● **Work to be completed**
Copy each line of the entries that includes the word "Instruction".

───── Material supplied ─────

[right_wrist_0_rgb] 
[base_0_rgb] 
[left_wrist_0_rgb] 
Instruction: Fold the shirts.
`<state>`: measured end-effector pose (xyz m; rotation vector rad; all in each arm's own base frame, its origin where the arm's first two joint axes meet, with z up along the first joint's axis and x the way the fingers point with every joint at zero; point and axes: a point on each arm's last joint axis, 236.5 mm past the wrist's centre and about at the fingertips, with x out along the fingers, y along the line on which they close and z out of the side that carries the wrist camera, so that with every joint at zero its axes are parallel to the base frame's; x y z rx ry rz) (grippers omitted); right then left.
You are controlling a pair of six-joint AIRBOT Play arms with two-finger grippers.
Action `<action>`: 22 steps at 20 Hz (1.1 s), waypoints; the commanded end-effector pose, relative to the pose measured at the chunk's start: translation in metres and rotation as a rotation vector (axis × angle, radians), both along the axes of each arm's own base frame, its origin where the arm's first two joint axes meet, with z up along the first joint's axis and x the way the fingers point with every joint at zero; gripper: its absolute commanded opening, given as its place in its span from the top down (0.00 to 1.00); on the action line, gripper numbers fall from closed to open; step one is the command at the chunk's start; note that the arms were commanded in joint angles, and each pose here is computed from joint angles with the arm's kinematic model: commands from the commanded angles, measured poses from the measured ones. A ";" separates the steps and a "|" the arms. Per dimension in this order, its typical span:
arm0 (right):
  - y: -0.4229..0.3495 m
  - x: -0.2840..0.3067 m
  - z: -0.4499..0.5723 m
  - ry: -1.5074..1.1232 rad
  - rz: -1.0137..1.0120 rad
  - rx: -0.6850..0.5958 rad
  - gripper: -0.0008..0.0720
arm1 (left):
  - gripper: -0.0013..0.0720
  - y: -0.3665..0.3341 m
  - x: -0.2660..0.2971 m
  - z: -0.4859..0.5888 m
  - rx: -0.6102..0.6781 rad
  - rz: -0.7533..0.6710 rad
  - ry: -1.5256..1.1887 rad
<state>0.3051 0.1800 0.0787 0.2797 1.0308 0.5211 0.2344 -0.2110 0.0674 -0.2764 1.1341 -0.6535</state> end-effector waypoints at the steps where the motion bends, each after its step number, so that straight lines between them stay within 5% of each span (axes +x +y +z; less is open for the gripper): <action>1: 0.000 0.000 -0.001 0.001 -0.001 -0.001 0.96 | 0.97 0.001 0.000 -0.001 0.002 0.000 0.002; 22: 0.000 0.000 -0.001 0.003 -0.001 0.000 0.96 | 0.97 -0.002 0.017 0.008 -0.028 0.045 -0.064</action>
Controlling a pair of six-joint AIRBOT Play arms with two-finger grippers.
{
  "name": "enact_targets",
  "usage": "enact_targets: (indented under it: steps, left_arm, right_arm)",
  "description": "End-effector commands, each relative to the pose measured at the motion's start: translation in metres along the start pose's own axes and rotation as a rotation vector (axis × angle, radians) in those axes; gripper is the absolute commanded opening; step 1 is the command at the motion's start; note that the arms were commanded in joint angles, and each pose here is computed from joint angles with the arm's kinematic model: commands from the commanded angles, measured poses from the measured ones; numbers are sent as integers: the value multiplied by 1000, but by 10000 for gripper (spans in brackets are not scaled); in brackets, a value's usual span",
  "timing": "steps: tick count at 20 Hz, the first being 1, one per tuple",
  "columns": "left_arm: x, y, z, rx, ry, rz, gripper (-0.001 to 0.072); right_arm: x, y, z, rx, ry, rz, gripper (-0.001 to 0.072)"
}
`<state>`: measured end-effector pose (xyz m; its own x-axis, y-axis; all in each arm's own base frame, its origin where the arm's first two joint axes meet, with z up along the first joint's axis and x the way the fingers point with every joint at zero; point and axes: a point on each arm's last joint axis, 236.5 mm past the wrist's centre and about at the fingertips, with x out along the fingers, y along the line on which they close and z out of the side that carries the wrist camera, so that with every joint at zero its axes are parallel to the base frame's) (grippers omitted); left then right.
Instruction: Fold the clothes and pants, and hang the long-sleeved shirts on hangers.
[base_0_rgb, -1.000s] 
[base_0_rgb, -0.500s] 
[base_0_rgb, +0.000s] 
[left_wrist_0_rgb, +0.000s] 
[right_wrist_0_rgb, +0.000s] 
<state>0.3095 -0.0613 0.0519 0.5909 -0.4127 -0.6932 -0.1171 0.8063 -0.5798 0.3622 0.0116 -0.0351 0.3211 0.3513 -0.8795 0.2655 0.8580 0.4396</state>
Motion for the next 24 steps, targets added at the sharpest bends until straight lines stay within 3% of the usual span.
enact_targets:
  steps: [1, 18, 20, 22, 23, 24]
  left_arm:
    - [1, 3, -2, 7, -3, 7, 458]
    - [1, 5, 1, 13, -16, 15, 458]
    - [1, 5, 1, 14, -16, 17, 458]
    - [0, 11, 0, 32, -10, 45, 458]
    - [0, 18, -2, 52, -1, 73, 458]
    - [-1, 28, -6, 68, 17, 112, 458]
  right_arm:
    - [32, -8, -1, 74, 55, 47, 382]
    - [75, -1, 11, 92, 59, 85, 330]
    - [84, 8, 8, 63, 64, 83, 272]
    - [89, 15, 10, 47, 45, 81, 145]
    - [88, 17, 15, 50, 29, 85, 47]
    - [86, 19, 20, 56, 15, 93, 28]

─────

● **Solution for this task**
Instruction: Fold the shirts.
Instruction: Fold the clothes and pants, and hang the long-sleeved shirts on hangers.

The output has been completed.